Cómo moverse y mejor época para ir
El centro de Niza es compacto y se recorre a pie — el paseo marítimo, el casco antiguo y Place Masséna están a menos de veinte minutos entre sí caminando. La red de tranvía moderna cubre el resto, incluida la ruta hasta el aeropuerto: Nice Côte d'Azur es uno de los pocos grandes aeropuertos europeos a un corto trayecto en tranvía del centro. Los trenes desde la Gare de Nice-Ville permiten excursiones de un día fáciles a Mónaco, Cannes y los pueblos de montaña de la Riviera.
Elige mayo, junio o septiembre, cuando el mar ya está templado y hay menos gente que en el pico de julio y agosto, cuando los precios de los hoteles se disparan y las playas se llenan. Febrero trae el Carnaval de Niza, uno de los más importantes del mundo, si no te importa el frío. Los free tours funcionan todo el año, con lluvia o con sol.

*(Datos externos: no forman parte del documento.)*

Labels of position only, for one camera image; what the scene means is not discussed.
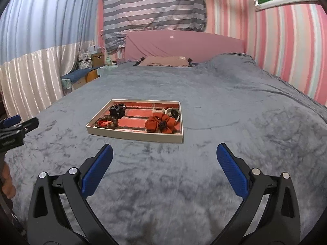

¿Merece la pena un free tour en Niza?
Niza parece una ciudad de playa sin más hasta que alguien explica por qué las fachadas del casco antiguo son ocres y de aire italiano en lugar de francés: la ciudad solo se unió a Francia en 1860, tras siglos bajo la Casa de Saboya, y el Vieux Nice sigue funcionando con un ritmo ligur bajo los rótulos franceses de las calles. Un guía conecta esa historia con lo que estás probando y viendo, de la socca a las iglesias barrocas.
No incluye los museos que hicieron famosa a Niza en el mundo del arte. Los museos Matisse y Chagall, ambos en Cimiez, cobran entrada propia y quedan fuera de la ruta a pie, así que trátalos como una tarde aparte y no como parte del tour.
El valor real está en la textura del casco antiguo: cuando sabes que Cours Saleya fue mercado antes que postal, y por qué el pavimento a cuadros de la Place Masséna fotografía tan bien al atardecer, el resto de tu estancia - la playa, la Promenade, una tarde en Cimiez - encuentra dónde encajar.
Cómo funcionan la reserva y la propina en Niza
La reserva es gratis y la confirmación da el punto de encuentro exacto, la Fontaine du Soleil en Place Masséna tanto para el tour de día como el nocturno. Los grupos son limitados, así que reserva con uno o dos días de antelación en julio y agosto, la temporada más movida de Niza.
La propina se entrega al final, y entre 10 y 20 € por persona es lo habitual en la Riviera. Los billetes pequeños funcionan mejor porque los guías a menudo no pueden cobrar con tarjeta en la plaza, y cancela con tiempo en vez de no presentarte si cambian los planes.